◆ **Problem description**
Give back all the data exactly as it was written.

◆ **Source material**
»»

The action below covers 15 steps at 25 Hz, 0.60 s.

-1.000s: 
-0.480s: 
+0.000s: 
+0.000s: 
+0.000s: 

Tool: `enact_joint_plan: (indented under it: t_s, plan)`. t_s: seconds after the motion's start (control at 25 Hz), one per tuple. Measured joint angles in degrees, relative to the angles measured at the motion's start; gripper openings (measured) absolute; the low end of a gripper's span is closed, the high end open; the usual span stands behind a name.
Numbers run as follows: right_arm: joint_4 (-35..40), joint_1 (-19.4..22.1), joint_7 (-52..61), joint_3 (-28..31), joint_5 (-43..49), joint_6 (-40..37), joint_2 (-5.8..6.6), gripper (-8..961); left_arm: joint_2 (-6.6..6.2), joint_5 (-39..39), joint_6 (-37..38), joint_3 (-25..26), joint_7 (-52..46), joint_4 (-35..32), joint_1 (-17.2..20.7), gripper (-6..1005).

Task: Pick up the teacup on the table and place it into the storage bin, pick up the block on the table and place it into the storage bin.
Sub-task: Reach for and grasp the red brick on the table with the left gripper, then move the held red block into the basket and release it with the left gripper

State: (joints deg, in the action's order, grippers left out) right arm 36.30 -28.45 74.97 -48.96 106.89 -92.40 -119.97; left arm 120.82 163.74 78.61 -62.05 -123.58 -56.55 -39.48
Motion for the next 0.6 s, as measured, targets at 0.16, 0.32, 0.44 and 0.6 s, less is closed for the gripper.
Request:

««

◆ **Reply to the task**
The action below covers 15 steps at 25 Hz, 0.60 s.

-1.000s: 
-0.480s: 
+0.000s: 
+0.000s: 
+0.000s: 

Tool: `enact_joint_plan: (indented under it: t_s, plan)`. t_s: seconds after the motion's start (control at 25 Hz), one per tuple. Measured joint angles in degrees, relative to the angles measured at the motion's start; gripper openings (measured) absolute; the low end of a gripper's span is closed, the high end open; the usual span stands behind a name.
Numbers run as follows: right_arm: joint_4 (-35..40), joint_1 (-19.4..22.1), joint_7 (-52..61), joint_3 (-28..31), joint_5 (-43..49), joint_6 (-40..37), joint_2 (-5.8..6.6), gripper (-8..961); left_arm: joint_2 (-6.6..6.2), joint_5 (-39..39), joint_6 (-37..38), joint_3 (-25..26), joint_7 (-52..46), joint_4 (-35..32), joint_1 (-17.2..20.7), gripper (-6..1005).

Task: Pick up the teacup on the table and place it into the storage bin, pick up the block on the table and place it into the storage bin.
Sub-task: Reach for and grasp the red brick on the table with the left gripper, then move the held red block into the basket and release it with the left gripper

State: (joints deg, in the action's order, grippers left out) right arm 36.30 -28.45 74.97 -48.96 106.89 -92.40 -119.97; left arm 120.82 163.74 78.61 -62.05 -123.58 -56.55 -39.48
Motion for the next 0.6 s, as measured, targets at 0.16, 0.32, 0.44 and 0.6 s, less is closed for the gripper.
Request:

No other output is needed; the exercise is complete.